How driving a new car can cost you your health

For some, there is nothing sweeter than the smell of a new car. But this smell is usually a mixture of volatile fumes produced by newly made surfaces and furnishings.


Prolonged exposure in high temperatures comes at a cost to those who spend quite a bit of time in a newly released car.


Chinese and US researchers found that levels of a number of cancer-causing chemicals exceeded safe limits in a new car parked outside for 12 days. Formaldehyde, a compound found in disinfectants, germicides and gas stoves, was detected at levels that exceeded China’s national safety standards by 35 percent.


Acetaldehyde, a possible Class II carcinogen, was found in concentrations that exceeded the safe limits by 61%. Benzene, a carcinogen found in paint and cigarettes, has also reached levels that are unsafe for drivers who spend long hours in a car, but not their passengers.


Altogether, the lifetime cancer risk (ILCR) from several VOCs detected inside the new vehicle used in the study was high enough to indicate a “high health risk for drivers”.


In general, an ILCR of 6-10 or lower is considered safe, between 6-10 and 4-10 indicates potential risk, and higher than 4-10 indicates potential health risk.

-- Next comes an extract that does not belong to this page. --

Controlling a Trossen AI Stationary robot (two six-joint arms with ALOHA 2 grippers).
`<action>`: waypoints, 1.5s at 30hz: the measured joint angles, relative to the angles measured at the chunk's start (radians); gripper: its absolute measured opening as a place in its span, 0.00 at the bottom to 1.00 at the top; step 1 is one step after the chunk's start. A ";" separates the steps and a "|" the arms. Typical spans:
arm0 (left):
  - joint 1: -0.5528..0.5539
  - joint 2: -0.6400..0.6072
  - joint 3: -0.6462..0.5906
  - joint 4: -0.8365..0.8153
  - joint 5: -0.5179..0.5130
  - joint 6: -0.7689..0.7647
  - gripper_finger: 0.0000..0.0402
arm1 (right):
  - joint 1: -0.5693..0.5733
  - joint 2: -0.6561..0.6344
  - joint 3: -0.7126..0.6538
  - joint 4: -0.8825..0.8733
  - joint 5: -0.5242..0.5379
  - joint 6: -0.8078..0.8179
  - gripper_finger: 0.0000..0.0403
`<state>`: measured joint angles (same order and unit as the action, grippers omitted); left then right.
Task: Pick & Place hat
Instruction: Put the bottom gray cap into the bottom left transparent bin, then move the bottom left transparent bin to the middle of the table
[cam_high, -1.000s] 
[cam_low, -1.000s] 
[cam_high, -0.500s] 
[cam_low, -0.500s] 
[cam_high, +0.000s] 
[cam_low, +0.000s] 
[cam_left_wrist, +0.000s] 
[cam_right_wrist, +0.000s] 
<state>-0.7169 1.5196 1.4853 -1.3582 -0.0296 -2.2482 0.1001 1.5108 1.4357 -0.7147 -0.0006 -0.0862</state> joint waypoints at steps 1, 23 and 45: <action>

The field experiment conducted by the researchers indicated that the levels of known and potential carcinogens changed inside a closed car as the weather ranged from sunny to cloudy.


The study estimated exposure of taxi drivers and passengers (who typically spend 11 hours and 1.5 hours in the car each day, respectively) to volatile (or airborne) compounds that can be absorbed through the skin or ingested, although mostly inhaled.


The mid-size SUV used in the experiment was equipped with plastic, imitation leather and woven fabric. When these materials are fresh off the production line, they release a variety of volatile organic compounds into the air, a process known as off-gassing.


The researchers took air samples from the vehicle and used gas chromatography-mass spectrometry to determine the concentrations of 20 chemicals at different points in time. As the car warmed up during the day, the interior temperature fluctuated dramatically from 21°C to 63°C (70°F to 145°F).


The concentrations of volatile chemicals also took a cyclical pattern, which was driven by the surface temperature (rather than the air temperature) inside the vehicle.


Previous research from California showed that even just 20 minutes of driving in a new car can expose people to unsafe amounts of benzene and formaldehyde, with higher health risks for those with longer commutes.


While the results are certainly worth noting, it’s also worth keeping in mind that exposure to chemicals in new cars can be limited by some commonsense measures.


Instead, choose a used car, or use an alternative mode of transportation. And if you can’t avoid the luxury of a car that has a few miles on the clock, maybe skip driving for a walk when you can, and breathe a little easier.